There is no subtle way to say this, Season 2 of Karenjit Kaur: The Untold Story of Sunny Leone is way more interesting than it has any right to be. When the show was first launched earlier this year, it felt like a response to all the stories that have tagged Sunny Leone all her life. In particular, it was often ranked against another documentary about Sunny that she famously washed her hands off of.
You see, this was Sunny Leone’s version of her story, the one she wanted to tell. Call it low expectations or inbuilt bias, this show can’t be good, right? Subject-approved biopics are rarely high art and the first season seemed to confirm this theory. It fell into all the traps of moulding Sunny’s life to cater to an Indian audience, making her rise to adult film stardom appear both sleazier and more prudent at the same time.
Season 2 however, unburdened from explaining and being apologetic about Sunny’s choices, settles in to a comfortable groove as a dysfunctional family drama. The most remarkable thing about the 6 episode season is how little of it is about Sunny’s career.
Season 2 is framed around Karenjit’s mother Balwant Kaur’s battle with alcoholism and eventual death. That decision alone makes it a deeper and richer story. The show really benefits from the newfound focus on the relationship between Karenjit and Balwant.
That gambit wouldn’t work if Grusha Kapoor as Balwant wasn’t giving the performance of her life. She is the heart and soul of this season and it would all fall apart without her. Karenjit Kaur: The Untold Story of Sunny Leone clearly doesn’t have the best production values, and that often comes across in its actors as well. But the central family including Bijay J Anand as dad Jaspal and Karamvir Lamba as younger brother Sundeep make it work.

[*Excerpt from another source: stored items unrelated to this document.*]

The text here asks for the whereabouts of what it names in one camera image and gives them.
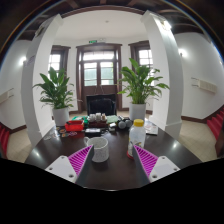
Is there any white speckled mug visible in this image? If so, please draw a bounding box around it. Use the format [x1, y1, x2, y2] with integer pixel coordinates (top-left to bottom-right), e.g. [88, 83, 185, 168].
[82, 135, 111, 164]

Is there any magazine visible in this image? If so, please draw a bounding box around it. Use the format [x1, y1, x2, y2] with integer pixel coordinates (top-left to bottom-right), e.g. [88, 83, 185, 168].
[144, 119, 160, 136]

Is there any black chair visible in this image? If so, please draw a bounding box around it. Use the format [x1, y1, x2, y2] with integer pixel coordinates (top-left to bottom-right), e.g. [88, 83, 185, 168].
[85, 93, 118, 116]

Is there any brown wooden double door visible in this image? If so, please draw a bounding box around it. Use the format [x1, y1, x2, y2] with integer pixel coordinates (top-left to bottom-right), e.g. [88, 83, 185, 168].
[75, 42, 124, 113]

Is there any green cloth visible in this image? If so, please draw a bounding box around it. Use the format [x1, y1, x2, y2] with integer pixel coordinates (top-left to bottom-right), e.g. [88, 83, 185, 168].
[105, 114, 120, 125]

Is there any green box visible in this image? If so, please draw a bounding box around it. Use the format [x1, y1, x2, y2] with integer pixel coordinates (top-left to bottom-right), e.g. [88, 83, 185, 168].
[71, 114, 89, 122]

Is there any brown framed window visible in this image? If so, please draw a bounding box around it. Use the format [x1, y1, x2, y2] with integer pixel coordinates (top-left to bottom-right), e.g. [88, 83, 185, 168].
[127, 40, 155, 70]
[47, 44, 72, 76]

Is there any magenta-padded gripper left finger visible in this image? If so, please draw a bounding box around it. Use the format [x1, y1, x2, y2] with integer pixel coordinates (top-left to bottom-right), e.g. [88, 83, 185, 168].
[44, 143, 96, 184]

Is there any clear bottle with yellow cap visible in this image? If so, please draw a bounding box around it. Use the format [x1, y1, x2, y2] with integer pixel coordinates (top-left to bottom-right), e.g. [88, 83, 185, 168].
[127, 118, 147, 160]

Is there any red box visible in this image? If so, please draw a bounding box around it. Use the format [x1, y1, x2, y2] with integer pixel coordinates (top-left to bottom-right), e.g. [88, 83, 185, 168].
[64, 119, 86, 133]

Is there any tea set on tray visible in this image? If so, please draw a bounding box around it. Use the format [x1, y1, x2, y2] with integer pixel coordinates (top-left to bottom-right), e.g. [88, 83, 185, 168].
[86, 112, 109, 124]

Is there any red carpeted staircase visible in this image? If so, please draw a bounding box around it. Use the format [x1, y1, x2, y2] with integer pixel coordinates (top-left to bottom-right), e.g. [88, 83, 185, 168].
[206, 105, 224, 141]
[0, 122, 11, 158]

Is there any wall lamp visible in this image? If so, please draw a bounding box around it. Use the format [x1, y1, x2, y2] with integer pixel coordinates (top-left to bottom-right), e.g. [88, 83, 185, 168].
[17, 55, 28, 67]
[177, 47, 188, 58]

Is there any potted plant in white pot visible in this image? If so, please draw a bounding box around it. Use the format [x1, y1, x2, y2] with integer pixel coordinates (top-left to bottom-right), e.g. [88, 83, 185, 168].
[116, 57, 171, 122]
[32, 66, 79, 127]

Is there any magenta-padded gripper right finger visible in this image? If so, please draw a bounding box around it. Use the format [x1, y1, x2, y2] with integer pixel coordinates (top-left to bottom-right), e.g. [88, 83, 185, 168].
[131, 143, 181, 184]

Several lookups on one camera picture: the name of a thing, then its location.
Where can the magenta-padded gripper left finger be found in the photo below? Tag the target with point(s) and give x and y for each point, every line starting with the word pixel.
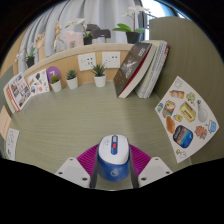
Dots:
pixel 71 171

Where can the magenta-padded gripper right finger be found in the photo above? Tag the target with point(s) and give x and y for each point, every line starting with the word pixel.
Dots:
pixel 155 170

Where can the white and blue computer mouse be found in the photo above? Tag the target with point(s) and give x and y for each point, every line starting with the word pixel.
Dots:
pixel 113 166

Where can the colourful sticker sheet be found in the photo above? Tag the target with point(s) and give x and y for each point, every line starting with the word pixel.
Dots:
pixel 186 116

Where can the beige flat notebook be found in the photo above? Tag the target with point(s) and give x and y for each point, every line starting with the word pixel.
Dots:
pixel 4 122

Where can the red-spined colourful cover book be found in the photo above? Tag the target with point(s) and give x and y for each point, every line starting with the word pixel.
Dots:
pixel 20 91

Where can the white card with stickers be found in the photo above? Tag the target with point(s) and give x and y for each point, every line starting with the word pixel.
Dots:
pixel 38 82

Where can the white hardcover book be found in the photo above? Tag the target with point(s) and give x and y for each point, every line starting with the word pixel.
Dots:
pixel 7 98

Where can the purple round sign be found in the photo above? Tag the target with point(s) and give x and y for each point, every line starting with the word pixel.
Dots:
pixel 52 71

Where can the black cover book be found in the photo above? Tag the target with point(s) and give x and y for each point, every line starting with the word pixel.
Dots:
pixel 131 68

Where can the white orchid in black pot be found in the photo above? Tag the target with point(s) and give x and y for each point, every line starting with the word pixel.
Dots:
pixel 132 37
pixel 30 61
pixel 87 40

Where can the light wooden ledge shelf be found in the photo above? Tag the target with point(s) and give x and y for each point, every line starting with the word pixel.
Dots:
pixel 66 54

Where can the wooden hand model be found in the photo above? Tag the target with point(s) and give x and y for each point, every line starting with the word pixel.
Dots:
pixel 40 45

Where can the pink horse figurine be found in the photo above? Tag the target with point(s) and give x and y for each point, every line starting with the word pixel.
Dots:
pixel 74 38

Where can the wooden artist mannequin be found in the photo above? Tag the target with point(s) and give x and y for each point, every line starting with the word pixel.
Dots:
pixel 58 35

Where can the dark horse figurine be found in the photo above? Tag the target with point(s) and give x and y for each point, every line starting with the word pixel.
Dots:
pixel 98 32

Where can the light grey curtain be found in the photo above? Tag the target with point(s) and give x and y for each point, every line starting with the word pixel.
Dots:
pixel 106 13

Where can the dark framed window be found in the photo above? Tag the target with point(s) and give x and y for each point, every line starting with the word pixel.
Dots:
pixel 156 8

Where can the white wall socket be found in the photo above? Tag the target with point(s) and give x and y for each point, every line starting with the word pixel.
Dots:
pixel 86 61
pixel 110 59

Season 2 starts off where we left off with the Vohras, and Balwant is still upset with Karen after finding out about her being a adult film actor. It’s 2004 and the US presidential campaign is in full swing. Balwant learns that George W Bush has promised to ban porn if elected, and feels like this could be the key to saving her family. So she begins campaigning for Bush full time. It’s a hilarious premise and also establishes that it’s just mom who has an issue with Karenjit doing porn.
Meanwhile, Sundeep is having his own sexual awakening, almost as if he is liberated by his sister’s coming out. His scenes with new girlfriend Tanya (a white girl who was born in Bangalore and speaks Hindi) are sweet and funny. It takes a while but Karamvir’s awkward delivery grows on you.

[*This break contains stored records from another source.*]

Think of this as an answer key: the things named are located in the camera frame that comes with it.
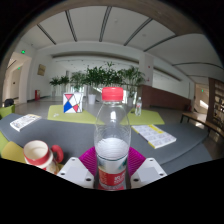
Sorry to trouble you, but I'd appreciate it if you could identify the framed wall picture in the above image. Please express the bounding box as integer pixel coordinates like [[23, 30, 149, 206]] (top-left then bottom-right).
[[36, 63, 47, 77]]

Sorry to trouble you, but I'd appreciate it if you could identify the small clear plastic bottle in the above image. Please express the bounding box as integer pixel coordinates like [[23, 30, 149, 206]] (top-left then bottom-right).
[[134, 96, 143, 117]]

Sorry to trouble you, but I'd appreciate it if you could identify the long wooden bench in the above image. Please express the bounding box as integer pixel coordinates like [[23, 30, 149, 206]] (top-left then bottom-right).
[[180, 111, 224, 138]]

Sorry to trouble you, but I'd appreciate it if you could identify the white printed booklet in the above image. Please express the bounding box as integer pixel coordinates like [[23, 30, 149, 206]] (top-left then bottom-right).
[[9, 113, 43, 132]]

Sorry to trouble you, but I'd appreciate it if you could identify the group of potted green plants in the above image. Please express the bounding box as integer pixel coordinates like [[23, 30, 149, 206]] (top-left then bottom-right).
[[49, 61, 146, 104]]

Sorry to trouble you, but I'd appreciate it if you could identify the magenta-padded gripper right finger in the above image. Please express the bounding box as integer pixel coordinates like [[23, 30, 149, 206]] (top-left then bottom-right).
[[127, 146, 168, 190]]

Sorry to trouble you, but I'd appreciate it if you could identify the red white patterned mug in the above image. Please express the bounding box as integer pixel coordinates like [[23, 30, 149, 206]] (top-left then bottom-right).
[[22, 139, 65, 175]]

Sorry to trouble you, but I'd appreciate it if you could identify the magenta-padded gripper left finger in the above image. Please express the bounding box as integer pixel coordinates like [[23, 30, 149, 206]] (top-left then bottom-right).
[[56, 146, 100, 190]]

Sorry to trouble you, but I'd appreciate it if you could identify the black chair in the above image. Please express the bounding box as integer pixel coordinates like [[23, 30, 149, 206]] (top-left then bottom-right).
[[3, 98, 16, 108]]

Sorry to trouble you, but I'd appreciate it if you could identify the white box with coloured triangles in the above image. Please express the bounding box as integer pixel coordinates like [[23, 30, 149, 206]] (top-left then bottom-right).
[[62, 92, 84, 114]]

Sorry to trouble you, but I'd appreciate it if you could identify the lime green chair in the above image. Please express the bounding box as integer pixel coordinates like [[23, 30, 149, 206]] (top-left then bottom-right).
[[0, 104, 16, 120]]

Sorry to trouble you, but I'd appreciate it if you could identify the yellow-edged open booklet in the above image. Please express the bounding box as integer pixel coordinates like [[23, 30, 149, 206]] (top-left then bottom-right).
[[130, 124, 178, 150]]

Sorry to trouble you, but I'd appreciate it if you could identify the wooden shelf unit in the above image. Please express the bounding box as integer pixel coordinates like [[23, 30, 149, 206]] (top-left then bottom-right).
[[213, 79, 224, 124]]

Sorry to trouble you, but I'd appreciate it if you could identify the clear red-capped water bottle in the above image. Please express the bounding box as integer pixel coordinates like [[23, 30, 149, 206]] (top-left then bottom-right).
[[93, 86, 132, 191]]

A show like Karenjit Kaur: The Untold Story of Sunny Leone wouldn’t be worth talking about if it isn’t subversive. What’s subversive here is how casually it treats Sunny’s porn career and sex in general.
One of the most amazing things I will see this year in a mainstream Indian show is when Karen’s boyfriend chides her for calling a mother-daughter pair who do porn together “gross.” “Doesn’t your mother think what you do is gross?” he asks. Karen simply nods in understanding. That’s a damn radical point to make!

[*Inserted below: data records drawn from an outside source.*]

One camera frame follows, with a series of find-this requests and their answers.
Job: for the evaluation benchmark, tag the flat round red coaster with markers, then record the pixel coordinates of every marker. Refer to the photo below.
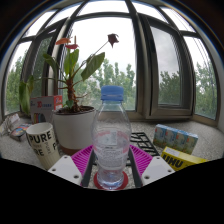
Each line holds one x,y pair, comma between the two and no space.
125,181

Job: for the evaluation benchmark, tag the clear blue-capped water bottle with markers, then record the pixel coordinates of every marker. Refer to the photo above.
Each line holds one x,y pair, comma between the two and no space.
111,140

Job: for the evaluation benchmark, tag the dark-framed window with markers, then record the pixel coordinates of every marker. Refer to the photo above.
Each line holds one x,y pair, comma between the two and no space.
143,66

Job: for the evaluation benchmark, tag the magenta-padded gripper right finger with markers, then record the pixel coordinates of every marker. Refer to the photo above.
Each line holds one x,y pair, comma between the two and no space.
156,168

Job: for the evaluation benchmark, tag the white and red filament box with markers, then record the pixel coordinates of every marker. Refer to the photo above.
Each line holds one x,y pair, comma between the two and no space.
41,106

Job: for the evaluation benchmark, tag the white mug with black lettering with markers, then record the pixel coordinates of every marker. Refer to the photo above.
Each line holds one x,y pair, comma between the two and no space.
43,146

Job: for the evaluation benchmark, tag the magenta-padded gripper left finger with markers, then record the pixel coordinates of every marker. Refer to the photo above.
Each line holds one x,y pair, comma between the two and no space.
66,168

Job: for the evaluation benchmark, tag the potted red-flowered plant, white pot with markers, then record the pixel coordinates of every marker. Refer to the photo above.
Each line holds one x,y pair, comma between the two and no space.
73,130

There are a few narrative curiosities in this season too. Take for instance, the episode that is framed as a standup comedian doing a bit on stage about how he blew his chance with a pornstar. That pornstar, as we see in a flashback, is Sunny Leone of course. Then there’s the time-hopping structure of the show, going from Karen’s childhood to 2004 to 2008 to present day, often within one episode.
But once again, this season belongs to Grusha Kapoor. Her performance as Balwant holds through so well. Watch the scene when she’s confronted by Sunny about her alcoholism and asked what happened in her life that made her this way. Balwant’s eyes flame up as she responds “What happened to you that you decided to take off your clothes in front of the world?” Or the scenes with Balwant in an Alcoholics Anonymous meeting where she slips into a Punjabi monologue in the middle of sharing her experience. Or the scene towards the end when Sunny apologises to her. These scenes are written (by Karan Shrikant Sharma) and performed with surprising intensity and sensitivity.
A huge star telling their story the way they want to does elicit cynicism; but what Sunny Leone has done with Karenjit Kaur: The Untold Story of Sunny Leone, particularly Season 2, is reclaim her narrative. It’s remarkable how little season 2 is trying to pander to audiences with respect to titillation and exploitation. (Seriously, there is more male nudity than female.) Karenjit Kaur Season 2 makes Karenjit and by extension Sunny Leone feel more human than ever.